Philip Whack, Take ‘N Back’s fiercely innovative sax player, performs regularly in a mountain gospel church not far from Asheville. He and the other band members aspire to celebrate North Carolina’s jazz-roots heritage — but they prefer to do it without playing music that sounds like a mere relic of the past. So they’ve applied for a government arts grant to fund their efforts to bring talented jazz composers to this area. They’re hoping to create a jazz forum, where artists can feel free to perform avant-garde, original music in a supportive and inspiring environment.
“With proper funding, we could bring an experienced composer like Chick Corea here, for example, to collaborate with other musicians in a composer’s forum,” says Davis. “That kind of opportunity is sorely lacking in this area, and we want to create it to attract jazz artists who are looking for places to experiment with new compositions.”
Take ‘N Back’s first CD, which will be released this week, was recorded live to capture the essential feel of the music. It’s an exquisite, energetic listen combining original tunes with fresh emotional improv.
The group likes to play off a central theme; Davis explains that “freedom doesn’t mean no structure, but real freedom comes from having a structure and playing whatever you want to over the top of it, while adhering to it. We might take a theme and play with it while individually adjusting our viewpoints to the melody structure. But we aren’t all doing solos at the same time. It’s like you open up your ears and play your own interpretation of the tune, but you are listening to the other players and you’re influencing each other the whole time, while challenging yourselves to adhere to an underlying theme.” The themes are often based upon immediate physical surroundings, not just musical scores, according to Davis.

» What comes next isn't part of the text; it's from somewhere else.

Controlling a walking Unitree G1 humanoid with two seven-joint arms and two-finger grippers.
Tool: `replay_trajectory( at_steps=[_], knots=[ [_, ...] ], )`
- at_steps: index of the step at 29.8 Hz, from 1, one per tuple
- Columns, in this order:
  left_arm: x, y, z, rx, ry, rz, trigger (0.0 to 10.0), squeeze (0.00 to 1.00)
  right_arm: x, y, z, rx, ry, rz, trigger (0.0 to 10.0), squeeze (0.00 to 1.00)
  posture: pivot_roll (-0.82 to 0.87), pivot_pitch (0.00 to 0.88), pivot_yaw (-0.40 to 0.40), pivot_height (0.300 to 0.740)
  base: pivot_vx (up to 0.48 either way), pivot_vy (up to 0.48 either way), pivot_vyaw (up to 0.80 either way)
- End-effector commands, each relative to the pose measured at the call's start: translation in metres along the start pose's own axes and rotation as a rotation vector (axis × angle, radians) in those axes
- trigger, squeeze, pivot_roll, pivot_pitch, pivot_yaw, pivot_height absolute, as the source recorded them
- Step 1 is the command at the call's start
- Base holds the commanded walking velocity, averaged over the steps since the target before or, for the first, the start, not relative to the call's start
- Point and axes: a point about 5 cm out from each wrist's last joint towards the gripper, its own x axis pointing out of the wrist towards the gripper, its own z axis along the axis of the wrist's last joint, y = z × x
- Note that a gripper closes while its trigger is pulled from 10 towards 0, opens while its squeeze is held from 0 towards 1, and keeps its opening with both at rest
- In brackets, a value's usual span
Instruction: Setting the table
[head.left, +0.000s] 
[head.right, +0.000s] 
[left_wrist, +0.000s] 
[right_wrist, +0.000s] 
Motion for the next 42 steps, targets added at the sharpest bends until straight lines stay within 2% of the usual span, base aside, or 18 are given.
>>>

“Jazz is a musical representation of the environment, and of the times,” he offers. “A composer might take inspiration from the sound of a bird singing in a tree, the rhythm of a train passing by, or the noise of people hanging out on the street corner. Nowadays much of what we hear as jazz is the old standards from the ’30s and ’40s, which were based upon the soundscapes of that particular time and place.
“But we also need to play our own soundscapes, our own compositions from today, instead of just playing covers of old pop tunes or jazz standards,” Davis stresses.
One problem for contemporary jazz composers is that pop music today is generally mediocre, says Take ‘N Back bassist Mike Holstein, who composed some of the tracks on the new CD along with Sam Macy, the group’s guitarist. “You have these songs based on just a couple of basic chords, and it leaves no room for a jazz player to do anything with it,” he explains. “There aren’t any interesting chord progressions or melodies. You can’t play over it or blow against it because there’s nothing there to work with. Lots of the old standards were at least built upon pop music that had some musical sophistication. These days most of the pop music you hear is so bland that there is no room to jazz it up.
“I think some people see jazz as just another job,” Holstein continues. “And I have no problem with someone playing music for a job, but when you play watered-down, recycled pop tunes without any feeling, that’s not jazz. You see it all the time. Someone opens a restaurant to serve seafood and they think jazz would complement the decor, the way a stuffed blue marlin on the wall might. It’s lifeless.”